In 2009, when Commonwealth Heads of Government met in Trinidad and Tobago, leaders issued a statement recognising the growing burden of NCDs and calling for action at the highest level.
Six months later in Geneva, Commonwealth health ministers adopted a Roadmap on Non-Communicable Diseases, which among other things, identified the need for a deeper collaboration with partners working on the area of NCDs and for a media strategy to promote reporting of NCD issues in the Commonwealth. This year, the Secretariat hosted its annual Commonwealth Health Ministers Meeting on the theme ‘NCDs – A Priority for the Commonwealth’.

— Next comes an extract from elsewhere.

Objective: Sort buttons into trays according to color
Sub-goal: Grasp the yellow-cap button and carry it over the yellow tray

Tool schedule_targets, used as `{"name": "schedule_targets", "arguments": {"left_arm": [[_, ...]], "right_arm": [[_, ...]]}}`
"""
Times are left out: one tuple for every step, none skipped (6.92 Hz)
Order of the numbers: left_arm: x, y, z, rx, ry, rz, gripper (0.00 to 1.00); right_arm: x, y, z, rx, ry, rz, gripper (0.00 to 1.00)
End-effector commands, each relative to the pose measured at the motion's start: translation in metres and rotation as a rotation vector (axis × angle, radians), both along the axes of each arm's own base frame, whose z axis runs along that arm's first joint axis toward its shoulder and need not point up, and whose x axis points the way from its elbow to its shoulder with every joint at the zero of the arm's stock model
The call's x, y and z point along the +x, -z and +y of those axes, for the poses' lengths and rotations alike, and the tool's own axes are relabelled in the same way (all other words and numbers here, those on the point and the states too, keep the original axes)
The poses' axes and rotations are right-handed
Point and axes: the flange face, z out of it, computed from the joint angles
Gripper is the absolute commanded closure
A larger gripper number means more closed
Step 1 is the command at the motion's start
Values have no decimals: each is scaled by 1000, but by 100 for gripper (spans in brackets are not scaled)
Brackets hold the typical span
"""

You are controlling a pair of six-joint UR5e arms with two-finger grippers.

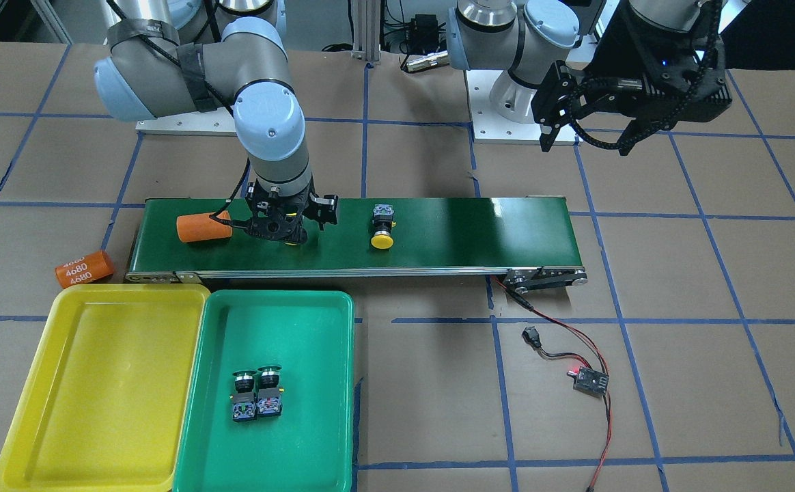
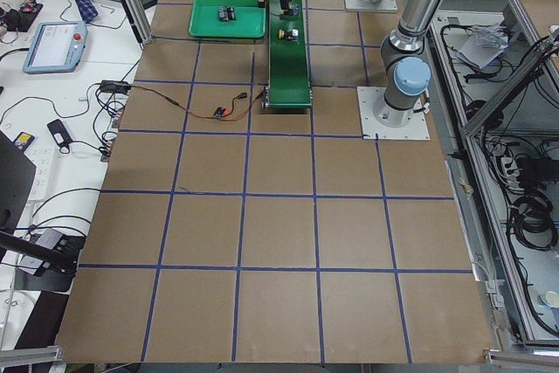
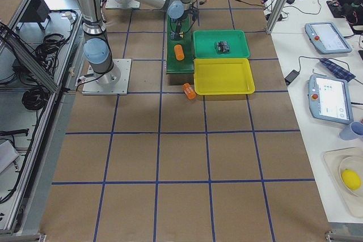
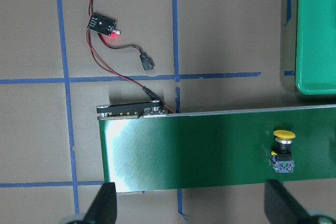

To this end, the Commonwealth Secretariat has engaged with governments, international organisations and civil society partners, including The Lancet, WHO and the NCD Alliance, to push for tangible outcomes at the high-level meeting. This has included a media training programme for reporting NCDs, organised in partnership with the Pan American Health Organization.
Ahead of the high-level meeting, campaigners welcomed agreement by UN member states on a strongly-worded political declaration which recognises the scale of the NCDs crisis and the urgent need for action.
“Commonwealth governments have largely led the way on raising the global profile of NCDs. The high-level meeting is significant in that it places NCDs firmly into the political and development agenda,” said Mr Smith.